A MINHA E A SUA DORENSENIDADE
No município sergipano de Nossa Senhora das Dores, o dia 23 de outubro, desde 2010 (lei nº 170, de 22 de outubro de 2010), é dedicado à dorensenidade.
Foto: João Paulo Araujo de Carvalho
Mas, o que vem a ser dorensenidade?
Esta palavra é fruto da junção de duas outras: dorense (substantivo que designa o indivíduo natural ou residente em Nossa Senhora das Dores) + identidade (substantivo que remonta à representação simbólica de algo; ao conjunto de características que definem um indivíduo ou grupo de indivíduos).
Assim sendo, a dorensenidade faz referência a elementos que caracterizam o ser dorense.

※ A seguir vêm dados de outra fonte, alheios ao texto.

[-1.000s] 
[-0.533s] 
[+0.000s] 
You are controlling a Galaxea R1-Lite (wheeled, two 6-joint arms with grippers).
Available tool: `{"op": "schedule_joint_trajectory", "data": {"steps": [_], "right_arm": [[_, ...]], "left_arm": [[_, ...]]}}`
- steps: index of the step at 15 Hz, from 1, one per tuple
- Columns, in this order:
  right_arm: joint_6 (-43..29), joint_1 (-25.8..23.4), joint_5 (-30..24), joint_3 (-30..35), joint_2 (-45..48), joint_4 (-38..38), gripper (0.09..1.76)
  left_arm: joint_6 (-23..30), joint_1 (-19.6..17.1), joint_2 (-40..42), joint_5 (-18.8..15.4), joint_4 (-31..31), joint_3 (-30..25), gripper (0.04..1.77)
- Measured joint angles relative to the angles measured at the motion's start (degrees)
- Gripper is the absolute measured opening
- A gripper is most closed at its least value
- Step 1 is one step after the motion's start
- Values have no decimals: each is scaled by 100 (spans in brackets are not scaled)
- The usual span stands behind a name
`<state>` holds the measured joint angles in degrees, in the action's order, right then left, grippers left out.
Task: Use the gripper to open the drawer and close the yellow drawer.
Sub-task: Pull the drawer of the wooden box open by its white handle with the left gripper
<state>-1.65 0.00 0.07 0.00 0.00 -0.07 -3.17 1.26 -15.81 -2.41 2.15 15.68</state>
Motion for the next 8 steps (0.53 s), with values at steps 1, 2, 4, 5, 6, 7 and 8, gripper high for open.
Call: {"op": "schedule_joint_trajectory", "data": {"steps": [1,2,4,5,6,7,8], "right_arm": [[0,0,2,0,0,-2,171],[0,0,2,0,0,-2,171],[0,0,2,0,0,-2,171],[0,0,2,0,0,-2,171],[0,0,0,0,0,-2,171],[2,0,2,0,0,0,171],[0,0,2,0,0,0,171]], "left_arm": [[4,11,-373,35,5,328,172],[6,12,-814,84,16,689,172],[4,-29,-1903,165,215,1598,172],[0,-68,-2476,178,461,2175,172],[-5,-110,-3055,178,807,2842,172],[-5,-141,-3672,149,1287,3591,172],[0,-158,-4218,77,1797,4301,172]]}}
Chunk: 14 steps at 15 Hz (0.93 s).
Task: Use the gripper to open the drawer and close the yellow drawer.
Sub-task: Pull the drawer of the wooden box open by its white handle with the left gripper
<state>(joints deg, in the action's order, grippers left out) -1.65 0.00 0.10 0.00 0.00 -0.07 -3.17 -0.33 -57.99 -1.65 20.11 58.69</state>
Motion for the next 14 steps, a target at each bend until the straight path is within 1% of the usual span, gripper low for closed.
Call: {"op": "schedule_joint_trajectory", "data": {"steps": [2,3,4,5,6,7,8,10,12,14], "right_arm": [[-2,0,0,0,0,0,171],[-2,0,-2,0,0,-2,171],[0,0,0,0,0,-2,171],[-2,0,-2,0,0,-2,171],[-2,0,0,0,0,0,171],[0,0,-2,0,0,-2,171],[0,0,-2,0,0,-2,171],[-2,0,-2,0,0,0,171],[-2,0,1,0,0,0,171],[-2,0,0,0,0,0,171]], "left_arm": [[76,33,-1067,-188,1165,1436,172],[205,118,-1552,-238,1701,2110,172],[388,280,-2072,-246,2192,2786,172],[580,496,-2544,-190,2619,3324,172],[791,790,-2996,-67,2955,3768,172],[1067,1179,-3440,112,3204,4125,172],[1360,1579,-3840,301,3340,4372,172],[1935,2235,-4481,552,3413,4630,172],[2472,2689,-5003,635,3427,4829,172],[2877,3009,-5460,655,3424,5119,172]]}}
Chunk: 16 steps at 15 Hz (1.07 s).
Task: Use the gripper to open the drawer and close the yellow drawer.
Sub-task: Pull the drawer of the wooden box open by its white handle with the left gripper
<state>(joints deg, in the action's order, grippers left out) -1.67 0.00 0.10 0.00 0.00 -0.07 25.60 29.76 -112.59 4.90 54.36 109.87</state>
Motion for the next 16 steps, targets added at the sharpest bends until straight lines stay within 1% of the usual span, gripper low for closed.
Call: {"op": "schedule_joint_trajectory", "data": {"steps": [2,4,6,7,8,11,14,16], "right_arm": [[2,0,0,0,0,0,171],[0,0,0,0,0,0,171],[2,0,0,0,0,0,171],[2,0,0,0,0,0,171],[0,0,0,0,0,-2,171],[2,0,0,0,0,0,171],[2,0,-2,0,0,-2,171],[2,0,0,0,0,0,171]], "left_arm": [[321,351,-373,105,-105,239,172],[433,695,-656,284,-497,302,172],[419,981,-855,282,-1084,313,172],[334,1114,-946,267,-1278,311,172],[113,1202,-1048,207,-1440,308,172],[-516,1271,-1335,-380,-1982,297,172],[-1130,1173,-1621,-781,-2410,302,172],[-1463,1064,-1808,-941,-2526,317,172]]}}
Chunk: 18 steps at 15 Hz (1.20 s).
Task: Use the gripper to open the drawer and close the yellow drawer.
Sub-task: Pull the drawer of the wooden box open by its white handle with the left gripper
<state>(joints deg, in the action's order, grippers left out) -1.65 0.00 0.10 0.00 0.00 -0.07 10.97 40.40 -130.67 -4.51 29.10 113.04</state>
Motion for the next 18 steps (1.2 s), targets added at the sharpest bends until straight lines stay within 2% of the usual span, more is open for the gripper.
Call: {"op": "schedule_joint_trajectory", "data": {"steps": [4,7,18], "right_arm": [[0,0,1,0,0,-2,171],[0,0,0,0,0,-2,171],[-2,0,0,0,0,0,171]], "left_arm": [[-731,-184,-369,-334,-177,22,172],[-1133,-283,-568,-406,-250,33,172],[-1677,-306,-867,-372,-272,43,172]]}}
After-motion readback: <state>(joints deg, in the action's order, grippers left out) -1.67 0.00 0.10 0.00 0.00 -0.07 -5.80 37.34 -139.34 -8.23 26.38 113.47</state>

Este é um termo, no entanto, que vai além de um mero conceito, tratando-se, portanto, de um sentimento: o orgulho de ser dorense. Sentimento de pertencimento que é uma via de mão dupla, pois, ao mesmo tempo em que o indivíduo se identifica como parte de um todo, o lugar no qual nasceu ou escolheu para viver; também percebe que este mesmo lugar integra seu ser, fazendo-o reconhecer-se como dorense por comungar de uma história e de uma cultura comum a outros milhares de conterrâneos. É uma tatuagem impressa no coração dos que vivem ou viveram na outrora “terra dos Enforcados”, depois município de Nossa Senhora das Dores.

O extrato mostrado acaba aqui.